The Book of Sijjin and Illiyyin
A woman regularly belittled and bullied by her employers calls upon evil forces to obtain her vengeance in the most heinous of ways. Blending Islamic folk horror, ocular torture à la Lucio Fulci, and imagery evoking THE EVIL DEAD, Indonesian director Hadrah Daeng Ratu’s THE BOOK OF SIJJIN AND ILLIYYIN will satiate even the most ravenous fans of gore and ultraviolence. Writer Laila Lele offers a gut-churning script that plunges us into the heart of a waking nightmare in which even children aren’t safe – and can end up splattering the walls like miniature Jackson Pollock artworks. Viewer discretion is highly advised here, as Indonesia has become an inexhaustible source of terrifying works, generous in their offerings of gore, twisted tales, and fascinating Muslim mythology populated by djinns and other demons.
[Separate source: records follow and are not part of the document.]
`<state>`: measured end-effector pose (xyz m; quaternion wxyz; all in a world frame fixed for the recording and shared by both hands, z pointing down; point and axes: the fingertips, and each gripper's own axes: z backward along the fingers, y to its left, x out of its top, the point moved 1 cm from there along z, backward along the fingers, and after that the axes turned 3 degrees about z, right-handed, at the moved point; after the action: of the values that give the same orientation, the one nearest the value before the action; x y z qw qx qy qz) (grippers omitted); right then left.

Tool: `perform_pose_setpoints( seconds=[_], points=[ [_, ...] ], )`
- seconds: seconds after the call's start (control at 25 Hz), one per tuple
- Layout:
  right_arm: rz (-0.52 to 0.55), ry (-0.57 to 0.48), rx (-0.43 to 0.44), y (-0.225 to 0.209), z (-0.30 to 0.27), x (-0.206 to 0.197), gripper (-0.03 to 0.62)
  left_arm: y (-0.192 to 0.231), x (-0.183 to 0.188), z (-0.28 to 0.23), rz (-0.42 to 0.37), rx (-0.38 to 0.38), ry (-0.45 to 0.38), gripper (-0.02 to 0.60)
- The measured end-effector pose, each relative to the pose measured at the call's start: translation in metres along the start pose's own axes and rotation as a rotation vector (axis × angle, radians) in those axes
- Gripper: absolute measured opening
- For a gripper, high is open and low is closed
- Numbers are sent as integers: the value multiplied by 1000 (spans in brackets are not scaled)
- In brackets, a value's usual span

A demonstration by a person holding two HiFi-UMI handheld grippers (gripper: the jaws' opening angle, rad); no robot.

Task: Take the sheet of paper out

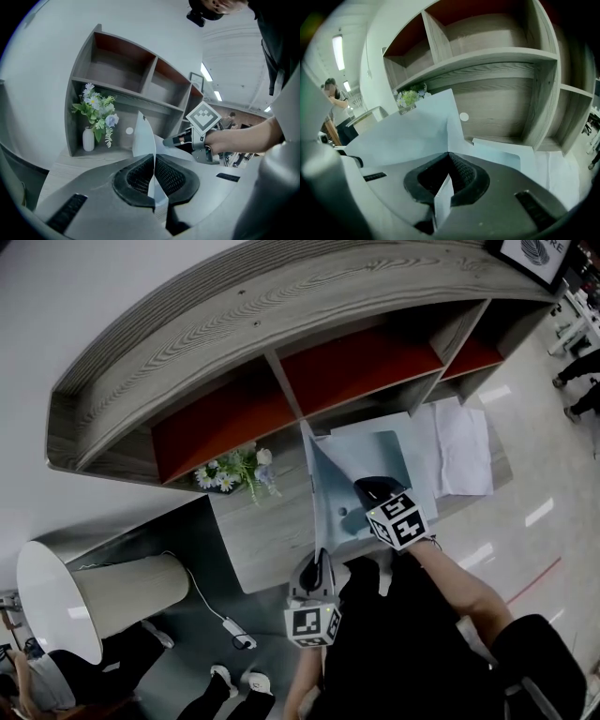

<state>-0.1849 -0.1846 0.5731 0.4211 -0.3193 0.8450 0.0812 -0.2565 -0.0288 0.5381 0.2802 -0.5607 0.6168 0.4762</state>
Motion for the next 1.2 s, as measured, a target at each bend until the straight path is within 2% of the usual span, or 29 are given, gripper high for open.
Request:
perform_pose_setpoints(
  seconds=[0.36, 0.72, 0.92, 1.2],
  points=[
    [-71, -110, 18, -6, 44, 34, 14, -5, 2, -1, -16, -15, -1, 15],
    [-101, -204, -16, -12, 92, 52, 14, -12, 2, -2, -34, -52, -5, 16],
    [-120, -247, -25, -16, 114, 57, 14, -19, 3, -6, -64, -64, -10, 17],
    [-125, -312, -13, -18, 149, 60, 14, -31, 2, -5, -150, -24, -29, 29]
  ],
)
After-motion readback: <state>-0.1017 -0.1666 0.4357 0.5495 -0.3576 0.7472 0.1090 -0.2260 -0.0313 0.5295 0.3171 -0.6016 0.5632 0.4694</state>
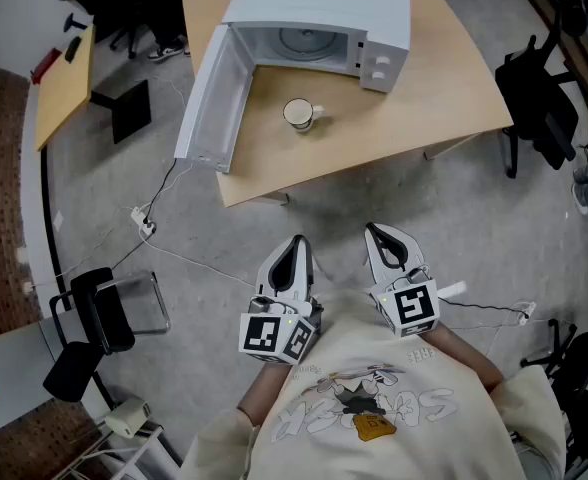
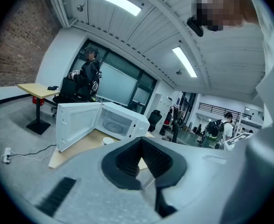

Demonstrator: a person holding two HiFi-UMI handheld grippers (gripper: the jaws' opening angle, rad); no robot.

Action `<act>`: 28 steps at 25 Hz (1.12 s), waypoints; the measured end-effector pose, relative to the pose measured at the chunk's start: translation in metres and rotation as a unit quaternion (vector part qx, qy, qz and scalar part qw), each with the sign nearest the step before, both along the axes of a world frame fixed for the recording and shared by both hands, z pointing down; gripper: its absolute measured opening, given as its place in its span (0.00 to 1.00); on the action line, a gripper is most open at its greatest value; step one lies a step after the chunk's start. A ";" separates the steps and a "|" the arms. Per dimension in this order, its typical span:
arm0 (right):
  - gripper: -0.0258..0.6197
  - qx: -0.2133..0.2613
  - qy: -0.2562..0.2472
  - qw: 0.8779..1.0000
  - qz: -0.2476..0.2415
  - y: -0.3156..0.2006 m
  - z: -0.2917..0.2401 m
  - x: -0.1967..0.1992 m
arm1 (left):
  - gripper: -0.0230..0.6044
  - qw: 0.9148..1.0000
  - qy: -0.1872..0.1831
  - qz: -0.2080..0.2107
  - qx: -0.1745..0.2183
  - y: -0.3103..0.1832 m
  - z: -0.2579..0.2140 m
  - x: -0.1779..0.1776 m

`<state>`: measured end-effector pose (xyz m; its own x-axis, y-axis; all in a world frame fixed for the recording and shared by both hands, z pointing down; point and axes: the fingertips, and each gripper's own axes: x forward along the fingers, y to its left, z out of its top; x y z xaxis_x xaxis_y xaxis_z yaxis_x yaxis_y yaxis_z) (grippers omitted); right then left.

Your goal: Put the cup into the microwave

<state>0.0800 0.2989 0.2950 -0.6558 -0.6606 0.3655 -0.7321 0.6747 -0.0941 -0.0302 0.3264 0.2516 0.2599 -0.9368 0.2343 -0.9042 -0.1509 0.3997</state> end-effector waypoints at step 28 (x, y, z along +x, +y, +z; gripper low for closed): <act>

All we can really do is sit back and take pleasure in discovering and exploring – to our own risk and peril!
Anna Kiri
A young delinquent narrowly escapes a violent altercation with a local gangster after a robbery gone wrong. Anna (Catherine Brunet, FARADOR, IN MEMORIAM) seizes the chance to turn her life around, but soon realizes the price of freedom is high and the past is not so easily left behind. Francis Bordeleau’s second feature is a unique exploration of a young woman’s emancipation and a quest to find her voice through relationships and writing. Brunet’s performance is stellar and she is accompanied by an impressive cast including Charlotte Aubin (L’EMPEREUR, VIRAGE), Maxime de Cotret (LE PLONGEUR, FRONTIÈRES), Caroline Néron (STAT, ÉTERNELLE), and Anne-Marie Cadieux (SOLO, LES HOMMES DE MA MÈRE). A thriller in its own right, sometimes playful yet often tense and shocking, ANNA KIRI creates a sharp juxtaposition between the lowest rungs of the city, struggling to make ends meet, and the elegant if not outright elitist members of the literary scene. The two worlds attempt to coexist on screen, setting up a collision course with a wildly explosive conclusion.